Je reste convaincue du rôle et de l'impact que peuvent avoir les musiques sacrées et les musiques aux thématiques liées au sacré dans l'espace contemporain
Natalia Di Bartolo, Musicologue, critique
Je suis vraiment enchantée. C'est une œuvre magnifique. Très française, mais absolument originale : elle a des racines très solides. Je suis très impressionnée, tout d'abord, par la cohérence de l'opéra, qui n'a pas d'aspérités, mais qui est conçu comme un seul produit poétique et musical. En tant qu'auteur du livret, Eric Breton manie la musique avec brio, car elle exprime parfaitement ce qu'il veut dire dans les mots.
Le chant français a donc un charme particulier pour moi. La beauté de la ligne mélodique accompagnée d'une harmonisation étonnante et très raffinée, les belles voix, l'inspiration transcendante qui transpire de chaque note et de chaque mot m'ont fasciné.
Je dois dire qu'elle ne me semble pas seulement se dérouler dans une atmosphère a-temporelle, mais aussi a-dimensionnelle : elle ne semble pas se dérouler en un lieu, mais dans une autre dimension.

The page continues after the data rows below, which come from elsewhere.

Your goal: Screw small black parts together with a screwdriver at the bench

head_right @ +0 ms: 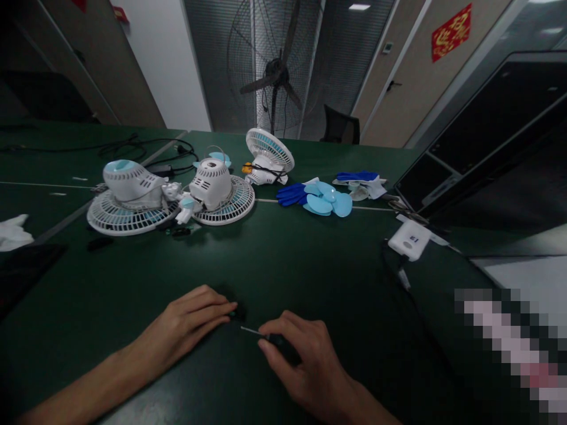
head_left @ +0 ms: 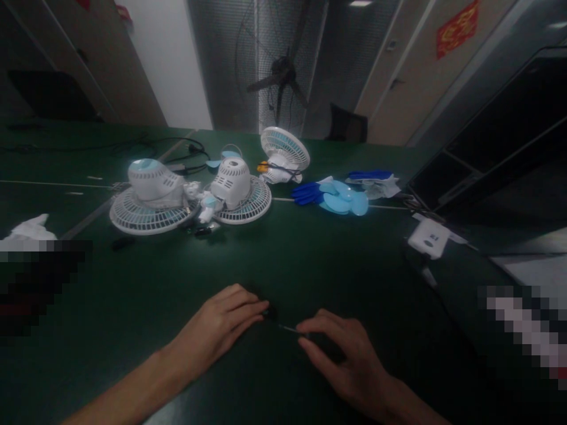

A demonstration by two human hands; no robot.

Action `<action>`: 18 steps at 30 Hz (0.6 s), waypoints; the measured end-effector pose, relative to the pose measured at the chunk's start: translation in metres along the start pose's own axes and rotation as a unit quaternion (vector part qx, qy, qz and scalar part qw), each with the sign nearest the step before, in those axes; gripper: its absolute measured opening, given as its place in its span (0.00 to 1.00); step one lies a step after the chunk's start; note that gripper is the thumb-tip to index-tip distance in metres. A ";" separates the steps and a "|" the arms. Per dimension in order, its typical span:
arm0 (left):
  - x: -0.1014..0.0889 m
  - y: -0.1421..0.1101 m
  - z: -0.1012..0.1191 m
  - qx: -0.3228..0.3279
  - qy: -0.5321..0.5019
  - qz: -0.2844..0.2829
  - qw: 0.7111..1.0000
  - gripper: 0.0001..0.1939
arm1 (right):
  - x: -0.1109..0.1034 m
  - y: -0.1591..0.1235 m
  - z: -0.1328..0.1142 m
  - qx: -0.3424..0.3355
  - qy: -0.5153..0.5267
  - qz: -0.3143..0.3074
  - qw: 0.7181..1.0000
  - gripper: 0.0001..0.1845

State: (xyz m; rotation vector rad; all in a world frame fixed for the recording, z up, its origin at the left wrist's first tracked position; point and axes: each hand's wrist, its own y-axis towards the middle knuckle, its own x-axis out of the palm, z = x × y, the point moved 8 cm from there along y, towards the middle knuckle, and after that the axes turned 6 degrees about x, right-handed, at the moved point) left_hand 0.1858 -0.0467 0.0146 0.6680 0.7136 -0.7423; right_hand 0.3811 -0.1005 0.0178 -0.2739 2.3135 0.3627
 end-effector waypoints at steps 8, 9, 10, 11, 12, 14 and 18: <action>-0.077 -0.030 -0.092 -0.113 0.213 0.032 0.970 0.24 | -0.003 0.000 0.003 0.012 0.013 -0.006 1.000 0.08; -0.087 -0.037 -0.104 -0.134 0.232 0.036 0.963 0.25 | -0.002 0.000 0.004 0.012 0.016 -0.009 1.000 0.08; -0.096 -0.043 -0.115 -0.154 0.250 0.038 0.955 0.26 | -0.001 -0.001 0.006 0.013 0.018 -0.011 1.000 0.08; -0.105 -0.049 -0.125 -0.173 0.267 0.040 0.947 0.27 | -0.001 -0.001 0.007 0.014 0.019 -0.014 1.000 0.07; -0.113 -0.055 -0.133 -0.191 0.284 0.043 0.939 0.27 | 0.000 -0.001 0.009 0.014 0.021 -0.016 1.000 0.07; -0.126 -0.065 -0.144 -0.222 0.315 0.053 0.921 0.28 | 0.002 -0.002 0.011 0.017 0.023 -0.021 0.999 0.07; -0.137 -0.073 -0.150 -0.244 0.325 0.068 0.911 0.27 | 0.003 -0.001 0.013 0.026 0.026 -0.024 0.999 0.08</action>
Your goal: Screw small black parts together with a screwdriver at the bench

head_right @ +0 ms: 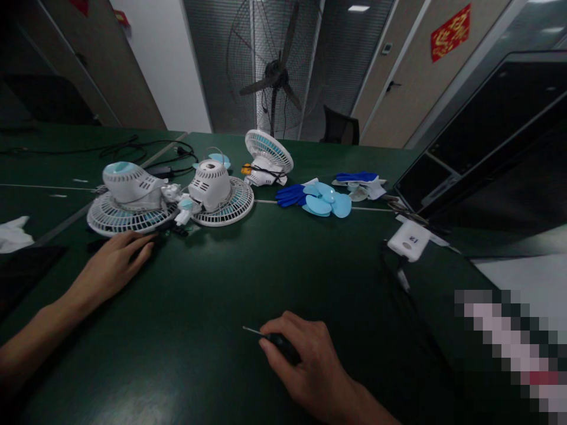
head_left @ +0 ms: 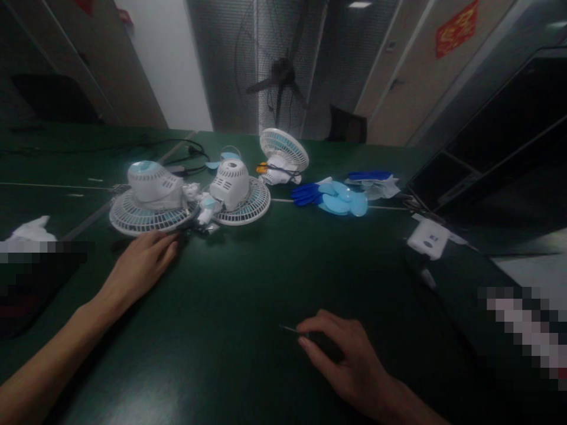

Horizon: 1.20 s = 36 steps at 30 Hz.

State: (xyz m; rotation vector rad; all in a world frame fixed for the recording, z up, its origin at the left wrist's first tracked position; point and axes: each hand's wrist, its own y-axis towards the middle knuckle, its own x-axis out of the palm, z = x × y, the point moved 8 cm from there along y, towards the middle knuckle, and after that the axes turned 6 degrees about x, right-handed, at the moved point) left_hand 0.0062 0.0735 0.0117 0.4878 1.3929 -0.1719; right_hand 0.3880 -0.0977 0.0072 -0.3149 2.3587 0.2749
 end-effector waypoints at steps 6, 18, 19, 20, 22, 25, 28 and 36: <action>0.008 -0.008 0.085 0.112 -0.170 -0.034 0.978 0.23 | -0.003 0.006 -0.007 0.009 0.006 0.002 1.000 0.08; 0.015 -0.045 0.237 0.231 -0.371 -0.123 0.891 0.08 | 0.006 0.005 -0.017 -0.019 -0.056 -0.039 0.997 0.08; 0.014 -0.044 0.236 0.233 -0.372 -0.121 0.890 0.09 | 0.007 0.006 -0.017 -0.019 -0.058 -0.041 0.997 0.08; 0.014 -0.044 0.235 0.235 -0.374 -0.121 0.889 0.09 | 0.008 0.006 -0.019 -0.021 -0.060 -0.041 0.997 0.08; 0.014 -0.045 0.235 0.244 -0.380 -0.119 0.884 0.11 | 0.009 0.006 -0.023 -0.036 -0.063 -0.041 0.997 0.08; 0.011 -0.047 0.239 0.260 -0.385 -0.117 0.878 0.14 | 0.007 0.005 -0.030 -0.075 -0.027 -0.020 0.997 0.10; 0.009 -0.048 0.240 0.264 -0.383 -0.113 0.878 0.16 | -0.005 0.003 -0.026 -0.075 0.029 0.045 0.996 0.10; 0.009 -0.012 0.149 0.137 -0.295 -0.048 0.944 0.15 | -0.007 -0.001 -0.014 -0.043 0.028 0.030 0.998 0.11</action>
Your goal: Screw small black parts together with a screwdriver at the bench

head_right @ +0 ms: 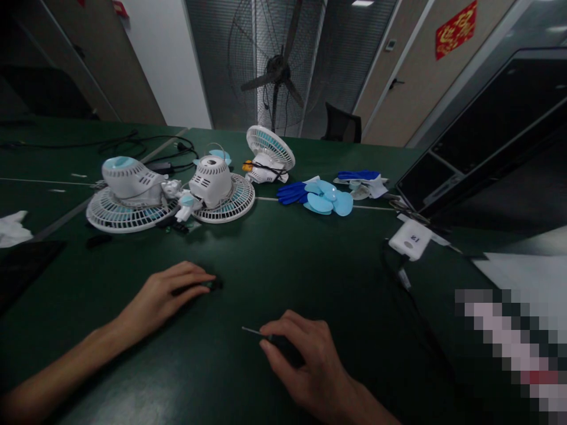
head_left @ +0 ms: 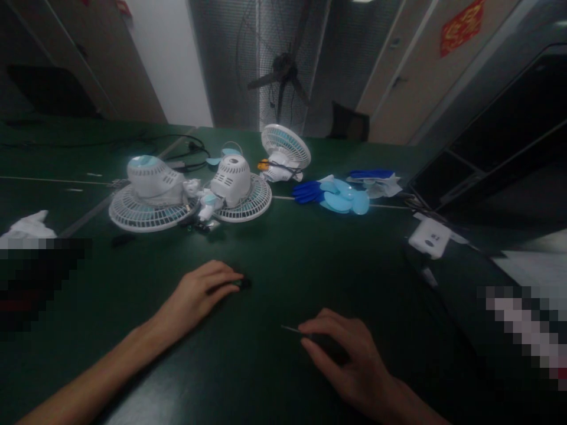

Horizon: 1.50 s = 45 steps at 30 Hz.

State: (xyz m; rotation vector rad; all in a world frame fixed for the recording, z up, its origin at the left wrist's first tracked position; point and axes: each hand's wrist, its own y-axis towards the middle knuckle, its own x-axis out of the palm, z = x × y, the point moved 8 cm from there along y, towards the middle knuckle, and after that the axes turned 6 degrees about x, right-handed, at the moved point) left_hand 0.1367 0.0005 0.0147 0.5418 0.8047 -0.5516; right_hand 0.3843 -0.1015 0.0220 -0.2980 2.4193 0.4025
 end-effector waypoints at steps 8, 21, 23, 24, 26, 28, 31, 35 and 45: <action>-0.109 -0.049 -0.134 -0.236 0.152 0.119 0.952 0.26 | 0.001 0.000 0.008 0.027 -0.005 -0.017 0.999 0.09; -0.037 -0.011 -0.054 -0.102 0.033 0.012 0.994 0.18 | 0.004 0.008 0.012 0.071 -0.020 -0.026 0.997 0.07; 0.001 -0.002 -0.010 -0.043 -0.019 -0.031 0.998 0.13 | 0.005 0.008 0.008 0.059 -0.027 -0.030 0.997 0.07; 0.019 0.000 0.011 -0.017 -0.036 -0.049 0.998 0.11 | 0.006 0.007 0.005 0.050 -0.031 -0.035 0.998 0.07; 0.048 -0.001 0.046 0.018 -0.063 -0.094 0.993 0.08 | 0.008 0.006 0.000 0.031 -0.039 -0.047 0.998 0.07; 0.063 -0.004 0.066 0.031 -0.078 -0.112 0.990 0.07 | 0.010 0.006 -0.003 0.021 -0.048 -0.056 0.997 0.08; 0.067 -0.006 0.075 0.032 -0.090 -0.116 0.989 0.06 | 0.012 0.005 -0.004 0.018 -0.054 -0.060 0.997 0.08; 0.064 -0.006 0.073 0.039 -0.097 -0.114 0.988 0.06 | 0.013 0.005 -0.005 0.014 -0.055 -0.061 0.997 0.08; 0.068 -0.008 0.075 0.056 -0.103 -0.113 0.987 0.08 | 0.012 0.007 -0.016 -0.027 -0.035 -0.047 0.998 0.10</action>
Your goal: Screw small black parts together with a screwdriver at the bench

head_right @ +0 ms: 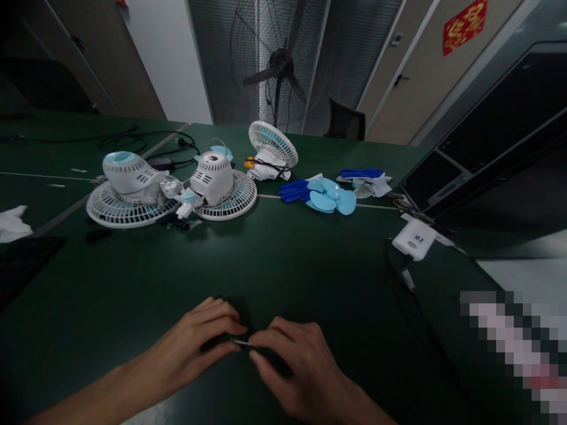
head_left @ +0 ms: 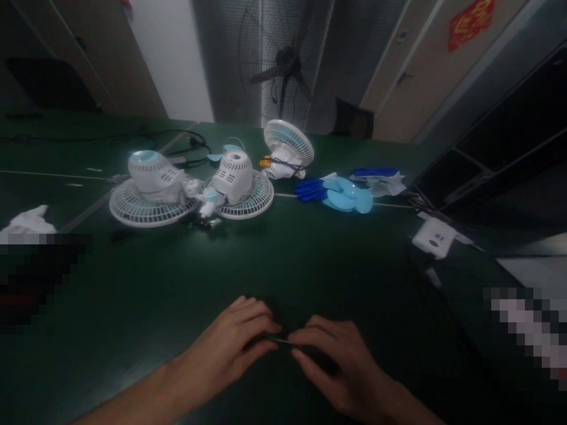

Eric Breton a réussi à transcender la dimension de la réalité, en créant une dimension parallèle, elle-même parallèle à la dimension spirituelle. Cela rend cette œuvre unique, absolument hors du commun et très proche de la musique sacrée, peut-être plus proche de la musique sacrée que de la pièce de théâtre.
Je crois que, si l'un de ces bureaucrates qui dirigent les théâtres parvient à comprendre ce que je dis, la mise en scène devra être des plus raffinées, confiée à un metteur en scène brillant, avec des jeux de lumière plutôt que des scènes. Et, sur scène, des personnages que, je n'identifie pas, à l’écoute, comme des "moines" ou des "servantes" ou des "villageois", mais comme des figures déjà elles-mêmes éthérées, pas de ce monde. De plus, la mère, la jeune fille, les trois femmes, les chœurs, appartiennent bel et bien à une troisième dimension : le Divin est tout proche d'eux.
Que dire de plus ? Les compliments seraient rhétoriques. C'est un joyau : il faut le confier à des mains sûres. Avec les imbéciles et les ignares qui dirigent les théâtres et les metteurs en scène qui circulent de nos jours, il ne faudra pas qu'il soit mal représenté ou alourdi : cet opéra courrait le risque de ne pas être compris.
Je lui souhaite de trouver quelqu'un qui, pour une fois, décide de ne pas se plier, pour remplir le théâtre, aux goûts d'un public qui ne comprend presque rien parce qu'il a été formé à ça par ceux qui sont au sommet des maisons d’opéra. Je lui souhaite de trouver quelqu'un qui ait le courage de mettre en scène ou de faire jouer comme oratorio un opéra comme celui-ci, qui est absolument de niche, pour les connaisseurs.